Haengematte unter Palmen

Buchrezension zu Timothy Ferris „Die 4-Stunden-Woche“

Der US-Amerikaner Timothy Ferris wurde im Jahre 1977 in East Hampton, im Bundesstaat New York, geboren. Nach einem Studium der Ostasienwissenschaften an der renommierten Princeton-Universität, begann Ferris im Jahre 2001 schließlich seine unternehmerische Karriere, indem er eine Online-Firma für Nahrungsergänzungsmittel gründete, die er dann mit Erfolg und Gewinn im Jahre 2010 wieder veräußerte. Seither ist er als sogenannter Business Angel, Autor, Entertainer und Berater diverser Startups weltweit etabliert. Inzwischen ist er Mitglied des renommierten Aspen-Institutes, Inhaber mehrerer Preise und gilt zugleich als siebent einflussreichste Online-Persönlichkeit der virtuellen Welt. Als Autor wurde Timothy Ferris insbesondere dank seiner drei sogenannten „Vierer-Bücher“ bekannt. Hierzu gehören, in chronologischer Reihenfolge ihres Erscheinens, „Die 4-Stunden-Woche“ (The 4-Hour Workweek), „Der 4-Stunden-Köper“ (The 4-Hour Body) sowie „The 4-Hour Chief“. Die erstgenannten beiden Titel schafften es, unter anderem in die Bestsellerliste der „New York Times“ zu gelangen.

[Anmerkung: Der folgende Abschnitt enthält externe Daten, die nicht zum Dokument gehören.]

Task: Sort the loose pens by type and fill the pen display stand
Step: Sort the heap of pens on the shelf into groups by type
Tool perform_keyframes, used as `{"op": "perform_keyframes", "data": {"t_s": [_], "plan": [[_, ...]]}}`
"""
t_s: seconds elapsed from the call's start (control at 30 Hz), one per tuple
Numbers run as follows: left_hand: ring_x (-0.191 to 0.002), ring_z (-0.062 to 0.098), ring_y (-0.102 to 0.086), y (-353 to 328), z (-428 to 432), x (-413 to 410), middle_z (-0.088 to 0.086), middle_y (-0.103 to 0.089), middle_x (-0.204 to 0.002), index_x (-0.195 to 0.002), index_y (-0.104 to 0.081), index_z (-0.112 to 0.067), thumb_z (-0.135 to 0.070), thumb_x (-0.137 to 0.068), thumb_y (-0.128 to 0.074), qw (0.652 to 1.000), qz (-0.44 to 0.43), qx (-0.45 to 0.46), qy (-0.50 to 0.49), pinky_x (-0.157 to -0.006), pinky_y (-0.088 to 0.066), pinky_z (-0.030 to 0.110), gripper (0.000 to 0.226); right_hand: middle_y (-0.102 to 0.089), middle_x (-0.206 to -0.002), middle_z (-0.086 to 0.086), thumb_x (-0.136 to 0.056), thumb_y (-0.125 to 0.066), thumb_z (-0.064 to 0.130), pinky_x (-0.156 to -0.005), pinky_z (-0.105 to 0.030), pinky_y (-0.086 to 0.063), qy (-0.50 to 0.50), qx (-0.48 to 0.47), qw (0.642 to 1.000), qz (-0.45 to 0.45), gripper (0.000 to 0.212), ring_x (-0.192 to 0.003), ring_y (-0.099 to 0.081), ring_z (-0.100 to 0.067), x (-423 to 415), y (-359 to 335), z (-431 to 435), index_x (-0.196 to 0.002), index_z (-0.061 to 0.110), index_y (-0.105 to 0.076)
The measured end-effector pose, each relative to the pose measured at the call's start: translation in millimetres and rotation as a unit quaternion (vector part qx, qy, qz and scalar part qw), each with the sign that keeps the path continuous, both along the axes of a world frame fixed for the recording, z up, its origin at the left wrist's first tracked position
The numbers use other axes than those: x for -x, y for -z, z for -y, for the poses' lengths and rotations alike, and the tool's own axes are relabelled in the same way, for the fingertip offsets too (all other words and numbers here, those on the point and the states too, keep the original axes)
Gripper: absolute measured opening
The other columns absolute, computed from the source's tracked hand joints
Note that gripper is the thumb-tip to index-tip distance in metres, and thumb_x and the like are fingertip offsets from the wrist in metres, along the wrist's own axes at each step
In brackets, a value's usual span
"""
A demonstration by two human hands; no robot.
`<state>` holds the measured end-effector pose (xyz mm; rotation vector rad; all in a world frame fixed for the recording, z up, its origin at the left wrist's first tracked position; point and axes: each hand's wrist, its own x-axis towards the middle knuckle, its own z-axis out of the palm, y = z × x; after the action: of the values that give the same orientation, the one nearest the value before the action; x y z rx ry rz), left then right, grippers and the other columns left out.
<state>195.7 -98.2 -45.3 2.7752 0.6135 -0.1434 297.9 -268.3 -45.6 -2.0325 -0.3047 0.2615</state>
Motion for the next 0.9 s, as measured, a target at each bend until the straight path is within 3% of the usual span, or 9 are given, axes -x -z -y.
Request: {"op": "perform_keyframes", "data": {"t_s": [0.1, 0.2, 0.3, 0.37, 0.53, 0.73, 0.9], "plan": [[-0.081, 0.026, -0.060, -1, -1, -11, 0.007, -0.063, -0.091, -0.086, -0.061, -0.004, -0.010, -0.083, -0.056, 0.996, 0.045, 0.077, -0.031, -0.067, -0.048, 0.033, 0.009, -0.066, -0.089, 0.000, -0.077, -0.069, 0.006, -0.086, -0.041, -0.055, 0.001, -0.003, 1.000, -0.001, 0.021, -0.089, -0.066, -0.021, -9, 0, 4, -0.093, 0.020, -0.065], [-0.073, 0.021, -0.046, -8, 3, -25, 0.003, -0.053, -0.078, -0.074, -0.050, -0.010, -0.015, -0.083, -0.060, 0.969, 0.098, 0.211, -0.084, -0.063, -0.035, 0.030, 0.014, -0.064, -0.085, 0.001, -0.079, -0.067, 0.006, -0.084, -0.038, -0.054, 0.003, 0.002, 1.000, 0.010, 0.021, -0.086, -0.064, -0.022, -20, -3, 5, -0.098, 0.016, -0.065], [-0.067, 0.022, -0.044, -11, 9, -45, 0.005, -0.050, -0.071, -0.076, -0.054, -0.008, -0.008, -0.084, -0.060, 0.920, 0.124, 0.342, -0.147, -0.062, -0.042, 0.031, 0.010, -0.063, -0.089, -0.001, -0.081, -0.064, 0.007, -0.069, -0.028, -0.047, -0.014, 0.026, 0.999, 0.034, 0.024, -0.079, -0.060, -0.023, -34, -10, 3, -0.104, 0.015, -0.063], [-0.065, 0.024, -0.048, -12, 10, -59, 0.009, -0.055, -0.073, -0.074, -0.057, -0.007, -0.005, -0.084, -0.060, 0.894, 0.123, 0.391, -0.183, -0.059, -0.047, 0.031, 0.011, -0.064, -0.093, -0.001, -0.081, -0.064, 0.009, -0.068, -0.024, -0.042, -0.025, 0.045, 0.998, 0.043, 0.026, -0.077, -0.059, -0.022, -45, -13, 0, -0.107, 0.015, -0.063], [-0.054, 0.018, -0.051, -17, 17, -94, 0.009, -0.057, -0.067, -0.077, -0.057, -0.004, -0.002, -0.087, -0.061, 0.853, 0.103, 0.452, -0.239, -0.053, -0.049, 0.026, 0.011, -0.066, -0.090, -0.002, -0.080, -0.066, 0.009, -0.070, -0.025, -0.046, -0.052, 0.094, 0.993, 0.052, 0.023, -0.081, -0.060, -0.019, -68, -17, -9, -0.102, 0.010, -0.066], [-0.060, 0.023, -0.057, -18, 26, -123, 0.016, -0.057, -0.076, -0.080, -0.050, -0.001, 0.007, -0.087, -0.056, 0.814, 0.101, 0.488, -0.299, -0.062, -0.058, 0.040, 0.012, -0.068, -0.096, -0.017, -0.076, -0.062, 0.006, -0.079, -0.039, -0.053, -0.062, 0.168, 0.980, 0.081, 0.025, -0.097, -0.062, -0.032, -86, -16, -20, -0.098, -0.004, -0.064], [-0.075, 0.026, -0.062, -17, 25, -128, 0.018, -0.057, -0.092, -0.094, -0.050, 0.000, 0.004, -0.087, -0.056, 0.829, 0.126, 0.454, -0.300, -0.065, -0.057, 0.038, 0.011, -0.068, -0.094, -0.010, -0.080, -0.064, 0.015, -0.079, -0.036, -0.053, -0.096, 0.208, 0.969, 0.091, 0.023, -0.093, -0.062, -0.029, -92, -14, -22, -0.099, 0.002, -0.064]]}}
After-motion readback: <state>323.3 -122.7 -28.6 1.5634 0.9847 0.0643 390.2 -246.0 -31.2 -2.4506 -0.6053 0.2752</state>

Das Pareto-Prinzip: Die Grundaussage der „4-Stunden-Woche“

Das Pareto-Prinzip (80 % aller Ergebnisse lassen sich mit nur 20 %) des Gesamtaufwandes erreichen und die Parkinsonschen Gesetze zum Bürokratenwachstum aus dem Jahre 1955, zum Beispiel „Arbeit dehnt sich exakt in demjenigen Maße aus, wie viel Zeit ihr jeweils zur Verfügung steht“, bilden die Essenz der „4-Stunden-Woche“ und auch aller späteren von Ferris verfassten Sachbücher.

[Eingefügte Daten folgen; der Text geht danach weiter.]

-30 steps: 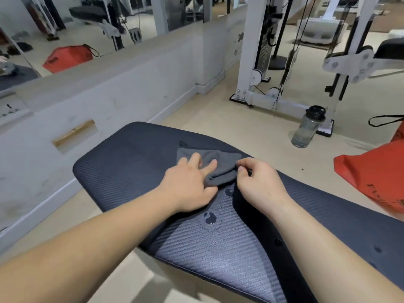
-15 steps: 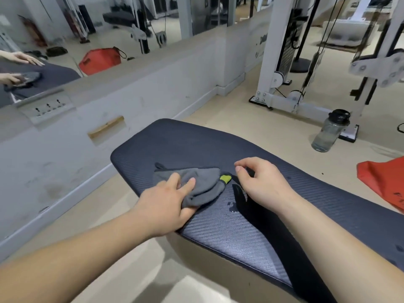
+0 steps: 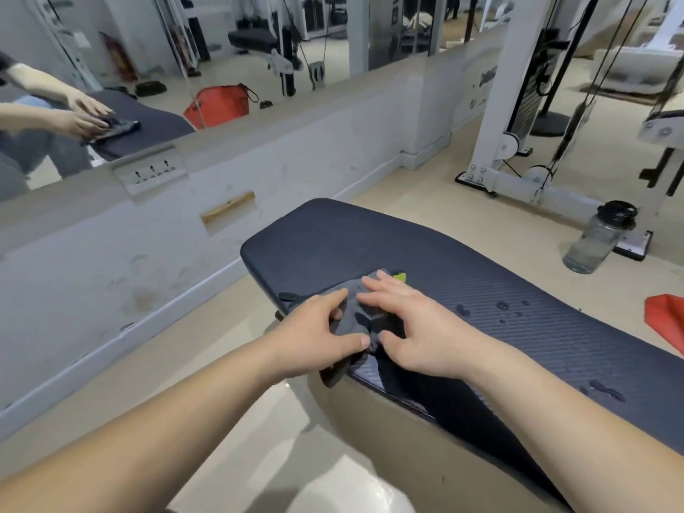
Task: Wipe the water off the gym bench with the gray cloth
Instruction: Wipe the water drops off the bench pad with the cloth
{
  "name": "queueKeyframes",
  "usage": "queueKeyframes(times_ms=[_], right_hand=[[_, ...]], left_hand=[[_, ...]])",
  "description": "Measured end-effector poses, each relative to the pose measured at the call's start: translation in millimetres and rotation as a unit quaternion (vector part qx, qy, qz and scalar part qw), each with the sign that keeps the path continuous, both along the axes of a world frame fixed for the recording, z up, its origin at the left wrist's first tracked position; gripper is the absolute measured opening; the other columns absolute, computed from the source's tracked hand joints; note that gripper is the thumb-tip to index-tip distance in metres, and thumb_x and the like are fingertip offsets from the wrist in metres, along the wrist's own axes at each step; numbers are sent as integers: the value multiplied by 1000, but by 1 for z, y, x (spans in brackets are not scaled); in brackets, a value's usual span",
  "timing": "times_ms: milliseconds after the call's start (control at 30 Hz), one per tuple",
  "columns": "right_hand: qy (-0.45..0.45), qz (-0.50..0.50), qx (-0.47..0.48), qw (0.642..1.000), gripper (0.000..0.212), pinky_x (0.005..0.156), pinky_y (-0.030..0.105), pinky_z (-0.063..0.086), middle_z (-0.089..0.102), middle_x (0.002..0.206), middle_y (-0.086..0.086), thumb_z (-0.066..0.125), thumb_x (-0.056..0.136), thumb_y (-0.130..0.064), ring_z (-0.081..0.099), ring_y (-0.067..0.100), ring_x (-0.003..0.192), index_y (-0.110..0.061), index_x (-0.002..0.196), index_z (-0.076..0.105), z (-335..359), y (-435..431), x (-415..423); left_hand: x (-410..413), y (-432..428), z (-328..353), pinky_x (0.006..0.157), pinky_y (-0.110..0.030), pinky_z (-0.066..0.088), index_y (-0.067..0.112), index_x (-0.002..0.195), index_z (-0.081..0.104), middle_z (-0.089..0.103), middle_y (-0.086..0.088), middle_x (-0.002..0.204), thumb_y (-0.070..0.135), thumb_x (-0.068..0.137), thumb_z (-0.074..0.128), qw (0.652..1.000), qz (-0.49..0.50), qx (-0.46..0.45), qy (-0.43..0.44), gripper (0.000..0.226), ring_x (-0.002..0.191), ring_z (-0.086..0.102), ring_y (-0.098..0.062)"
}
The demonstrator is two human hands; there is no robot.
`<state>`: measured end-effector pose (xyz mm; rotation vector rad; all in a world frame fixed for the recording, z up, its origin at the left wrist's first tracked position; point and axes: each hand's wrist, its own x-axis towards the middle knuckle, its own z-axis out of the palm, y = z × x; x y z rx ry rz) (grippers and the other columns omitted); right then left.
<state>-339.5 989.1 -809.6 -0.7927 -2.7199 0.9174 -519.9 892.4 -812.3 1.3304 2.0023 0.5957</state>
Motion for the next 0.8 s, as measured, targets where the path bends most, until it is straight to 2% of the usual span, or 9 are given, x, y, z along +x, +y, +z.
queueKeyframes(times_ms=[33, 100, 200, 300, 500, 600, 667, 733, 800], right_hand=[[-20, 25, 14, 999, 70, 121, 15, 5, 24, 169, -9, 60, 90, -14, 6, 3, 157, -25, 156, 40, -2, -5, -6], [-83, 59, 61, 993, 77, 126, 25, 6, 17, 171, -6, 62, 91, -30, 6, 9, 158, -29, 160, 28, -10, -12, -17], [-134, 49, 105, 984, 78, 128, 35, 10, 13, 172, -9, 61, 92, -55, 9, 10, 158, -40, 160, 25, -23, -10, -29], [-129, 17, 90, 987, 68, 128, 34, 9, 17, 170, -12, 57, 95, -58, 10, 7, 157, -44, 157, 31, -25, 9, -40], [-168, -139, 118, 969, 52, 127, 41, 14, 21, 171, -3, 41, 105, -48, 17, 17, 157, -39, 156, 37, -32, 50, -60], [-186, -86, 130, 970, 49, 126, 40, 18, 25, 169, -4, 39, 106, -46, 19, 17, 156, -39, 155, 39, -26, 33, -61], [-183, -28, 112, 976, 50, 127, 39, 15, 21, 170, -6, 42, 104, -48, 14, 13, 158, -43, 154, 40, -23, 14, -59], [-172, 28, 67, 982, 51, 128, 36, 10, 19, 170, -11, 50, 102, -45, 9, 6, 157, -44, 153, 42, -19, 1, -50], [-139, 53, -16, 989, 55, 128, 29, 7, 24, 166, -19, 59, 99, -32, 10, -2, 155, -40, 152, 45, -12, -5, -37]], left_hand=[[-4, -7, -4, 92, -44, 57, 44, 125, 55, 60, 8, 113, 53, 71, 76, 998, 40, 29, -43, 59, 84, 62, -15], [-13, -18, -19, 91, -42, 57, 32, 130, 61, 62, 9, 106, 37, 76, 76, 991, 98, 75, -53, 56, 78, 61, -15], [-30, -23, -35, 92, -36, 53, 21, 124, 67, 57, 6, 100, 15, 86, 67, 988, 83, 115, 61, 39, 81, 57, -12], [-47, -16, -32, 88, -30, 52, 26, 125, 66, 55, 9, 105, 23, 89, 64, 982, 66, 143, 106, 37, 80, 56, -7], [-82, -24, -44, 91, -30, 49, 23, 138, 59, 51, 13, 121, 37, 90, 66, 980, 55, 124, 146, 50, 98, 59, -10], [-81, -27, -42, 101, -31, 46, 23, 141, 56, 49, 12, 132, 55, 83, 69, 971, 31, 162, 173, 67, 119, 52, -13], [-67, -26, -37, 106, -34, 44, 27, 144, 53, 46, 11, 140, 66, 76, 65, 966, -23, 183, 183, 79, 129, 45, -15], [-48, -24, -35, 108, -38, 43, 32, 146, 48, 46, 12, 142, 71, 75, 61, 959, -101, 175, 196, 82, 129, 42, -17], [-35, -18, -39, 109, -42, 40, 42, 150, 40, 48, 15, 141, 74, 77, 52, 947, -154, 148, 238, 81, 125, 42, -20]])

Ferris vertritt hier vehement die Meinung, dass moderne Kommunikationssysteme und digitale Kommunikationsformen das Leben nur komplizierter machen, anstatt es zu vereinfachen und schöner erscheinen zu lassen. Als Antwort auf diese Feststellung kreiert er in der „4-Stunden-Woche“ ein sogenanntes Lifestyle Design, welches in einer Forderung nach regelmäßigen Mini-Ruheständen gipfelt, die er als probate und wohlfeile Alternative zu einem Arbeitsleben feiert, bei welchem man von 9:00 bis 17:00 Uhr sklavisch einem Broterwerb nachgehen muss und das wirkliche Leben und Erleben dann auf die Zeit ab Mitte der 60-er Jahre, nach Erreichen des Rentenalters, aufgeschoben wird. Ferris gut gemeinte Aussage mag paradiesisch klingen, doch übersieht er dabei, dass die Masse der Menschen in unseren westlichen entwickelten Industrie- und Konsumnationen durch die Macht des Faktischen dazu gezwungen ist, ein „aufgeschobenes Leben“ zu führen und täglich, außer samstags und sonntags, einem Broterwerb von 9:00 bis 17:00 Uhr nachgehen muss, um Kinder zu ernähren und zu kleiden, selbst in angemessenem Maße an den Segnungen der Zivilisation teilhaben zu können und Vorsorge für die Zeit des Ruhestandes treffen zu können. Das von Ferris in der „4-Stunden-Woche“ propagierte Bohemien-Dasein, des nur gelegentlichen Arbeitens, während man in der übrigen Zeit beispielsweise reist oder Ferien macht, bis einem das ersparte Geld einmal ausgeht, passt ohnehin nicht zu den Anforderungen, die heute Personalchefs an die Erwerbsbiografien der ihnen im Einstellungsgespräch gegenüber sitzenden Bewerber stellen und lässt sich wohl auch kaum mit den Karriereentwürfen der meisten Zeitgenossen vereinbaren. Gesünder wäre der Lebens- und Karriereentwurf von Timothy Ferris wohl angesichts der im Berufsleben ausgebrannten Menschen und der steigenden Zahl der von Herzinfarkten Betroffenen zwar allemal. Doch stellt sich hier wiederum die Frage der generellen Machbarkeit, auch dann, wenn man bereit ist, sich im Leben mit wenig zu begnügen. Und so wirkt Ferris Entwurf letztendlich eher wie die Illusion eines reichen jungen Mannes, der es selbst gar nicht mehr nötig hat, zu arbeiten und dadurch seinen Lebensunterhalt zu bestreiten. Ein Gegenentwurf also zur tradierten westeuropäischen Erwerbsbiografie, wie er an das Clochard-Dasein eines Jack London in „Abenteurer des Schienenstranges“ von 1907 oder an Jack Kerouacs „On the Road“, der Bibel der sogenannten Beat Generation, erinnert.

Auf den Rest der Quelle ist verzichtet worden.